Noi e gli inglesi
Il filtro Brexit è deformante
Quando si parla del Regno Unito, che sia lo stadio di Wembley o "The Crown" scatta subito l'istinto della punizione. Ma quando si parla di cultura, sport e società, non c'entrano i protocolli, i dazi, le file di camion o la pesca dei merluzzi. C'entra l'ispirazione, e la convergenza
La grande differenza tra il Commonwealth e l’Ue è questa: il primo ha creato un legame culturale inscindibile (la lingua in comune e la monarchia ovviamente aiutano), la seconda su questo fronte è stata da sempre molto più debole. Per questo applichiamo la Brexit come unico filtro per interpretare e rappresentare il Regno sul continente europeo
La finale degli Europei è diventata un caso per via della nuova ondata di Covid che, nella sua variante Delta, sta frantumando le certezze post pandemiche del Regno Unito: sarà pericoloso andare a Wembley? Probabilmente sì, e sarà la nostra Nazionale la prima a correre il rischio, sabato, cioè subito. Ma oltre alla paura del contagio, la questione Wembley raccoglie molte altre sfumature che hanno a che fare più con lo status attuale del Regno Unito che con l’epidemia, e cioè: Londra non è più in Europa, che senso ha farci la finale degli Europei?
Il calcio come tutte le manifestazioni sportive e anche culturali viene spesso letto attraverso la lente della geopolitica, ancor più se la discussione riguarda un paese divorzista come il Regno, eccezione storica difficile da digerire: non ci sarà mai perdono per quest’abbandono; riemergerà a ogni passo, a ogni impiccio, l’istinto di punire i traditori. Lo abbiamo visto durante il negoziato della Brexit (oggi sono cinque anni dal referendum), lo vediamo anche oggi che vanno sistemati quelli che tutti chiamano i dettagli e che invece sono sostanza purissima, ché se non sai come regolare l’unico confine terrestre tra il Regno e l’Unione europea dopo che ne discuti da quattro anni, vuol dire che c’è qualcosa di estremamente rilevante ancora irrisolto. Soltanto che qui non stiamo parlando di protocolli, di dazi, di file di camion, di carichi interi da buttare perché marci, di migrazioni di merluzzi o di formulari da compilare: questo è il calcio, e il Regno Unito non sarà più nell’Unione europea, ma è comunque in Europa. Quando si esce dalle relazioni economiche e politiche e ci si avventura, ci si confronta, sul terreno della cultura, dello sport, delle ispirazioni e delle direzioni, la Brexit, o meglio il modo in cui viviamo la Brexit, mostra la sua faccia più triste.

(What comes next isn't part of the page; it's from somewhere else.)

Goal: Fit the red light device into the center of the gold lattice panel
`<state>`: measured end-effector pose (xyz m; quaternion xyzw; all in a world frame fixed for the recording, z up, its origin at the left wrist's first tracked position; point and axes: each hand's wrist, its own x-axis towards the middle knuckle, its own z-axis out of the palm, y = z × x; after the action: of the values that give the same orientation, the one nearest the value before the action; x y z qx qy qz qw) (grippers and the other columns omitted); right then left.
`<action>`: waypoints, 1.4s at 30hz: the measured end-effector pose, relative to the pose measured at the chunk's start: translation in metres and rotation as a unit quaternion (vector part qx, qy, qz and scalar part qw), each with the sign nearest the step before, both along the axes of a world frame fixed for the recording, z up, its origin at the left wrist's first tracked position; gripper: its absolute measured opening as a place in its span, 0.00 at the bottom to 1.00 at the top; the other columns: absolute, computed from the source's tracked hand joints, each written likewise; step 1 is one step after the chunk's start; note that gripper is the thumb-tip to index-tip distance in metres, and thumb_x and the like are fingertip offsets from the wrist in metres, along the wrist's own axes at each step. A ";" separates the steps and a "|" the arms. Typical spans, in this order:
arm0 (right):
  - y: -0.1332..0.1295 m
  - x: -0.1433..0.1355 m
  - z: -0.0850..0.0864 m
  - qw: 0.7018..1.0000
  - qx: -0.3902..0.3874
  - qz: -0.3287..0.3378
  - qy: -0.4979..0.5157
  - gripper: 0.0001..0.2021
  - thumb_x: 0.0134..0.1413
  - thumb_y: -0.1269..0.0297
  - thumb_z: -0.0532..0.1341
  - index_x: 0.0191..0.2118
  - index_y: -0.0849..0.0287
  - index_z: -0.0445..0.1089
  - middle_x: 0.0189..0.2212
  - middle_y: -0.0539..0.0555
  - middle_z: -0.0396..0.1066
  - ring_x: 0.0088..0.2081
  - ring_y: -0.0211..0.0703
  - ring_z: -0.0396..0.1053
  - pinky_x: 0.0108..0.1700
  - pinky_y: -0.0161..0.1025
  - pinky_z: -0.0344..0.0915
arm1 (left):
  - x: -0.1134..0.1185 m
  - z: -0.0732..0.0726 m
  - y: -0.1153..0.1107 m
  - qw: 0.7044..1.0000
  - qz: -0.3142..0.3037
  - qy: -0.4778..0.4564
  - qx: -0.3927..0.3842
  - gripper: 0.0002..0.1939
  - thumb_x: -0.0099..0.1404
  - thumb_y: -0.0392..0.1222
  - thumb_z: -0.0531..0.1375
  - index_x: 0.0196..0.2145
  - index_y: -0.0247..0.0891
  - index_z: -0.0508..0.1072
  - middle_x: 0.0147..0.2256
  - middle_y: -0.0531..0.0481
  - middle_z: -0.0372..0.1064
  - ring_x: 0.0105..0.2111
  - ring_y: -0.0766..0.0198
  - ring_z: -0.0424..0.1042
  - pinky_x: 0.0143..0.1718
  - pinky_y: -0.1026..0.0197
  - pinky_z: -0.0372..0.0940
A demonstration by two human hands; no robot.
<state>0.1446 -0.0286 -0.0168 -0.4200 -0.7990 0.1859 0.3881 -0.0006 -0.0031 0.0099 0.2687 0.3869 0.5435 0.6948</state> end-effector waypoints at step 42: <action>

Wembley è Europa, è calcio europeo nella sua versione più eclatante ed esaltante, è storia comune, indipendentemente dal fatto che poi si faccia parte dello stesso consesso geopolitico. La grande differenza tra il Commonwealth e l’Unione europea è proprio questa: il primo ha creato un legame culturale inscindibile (la lingua in comune ovviamente aiuta), pur se a tenerlo insieme formalmente è una monarchia che buona parte dei paesi membri vorrebbe abolire. La seconda su questo fronte è stata da sempre molto più debole, ed è il motivo per cui noi oggi applichiamo la Brexit come unico filtro per interpretare e rappresentare il Regno sul continente europeo. E’ anche il motivo per cui, come ha raccontato il Guardian, l’Ue vuole ridurre la presenza culturale britannica “sproporzionata” sulle reti televisive del continente, perché è una minaccia alla sua identità. “Pure se il Regno Unito è al di fuori dell’Ue, i suoi contenuti audiovisivi sono comunque definiti ‘europei’” e questo ci espone a troppo “The Crown” o a troppo “Downton Abbey”. E’ una questione di diritti e di quattrini, certo, ma tagliare il ponte culturale che tiene legate Europa e Gran Bretagna (e che da lì poi si proietta oltre Atlantico: i flussi di idee, ispirazioni, motivetti e ossessioni sono bidirezionali) è il modo migliore per far diventare la Brexit non soltanto il flagello economico che è, ma anche un disastro in quegli ambiti in cui i confini non ci sono, ci sono le convergenze e le convivenze, e ci fanno bene. L’identità europea, concetto fragile che chiamiamo European way of life ma che difficilmente sappiamo definire, non può temere una sproporzionata invasione britannica, anzi semmai dovrebbe augurarsela: non c’è bisogno di scomodare i Beatles o Jane Austen (o Londra capitale globale del calcio) per sapere che come c’era vita comune prima dell’ingresso del Regno nell’Ue, ci sarà anche dopo la Brexit.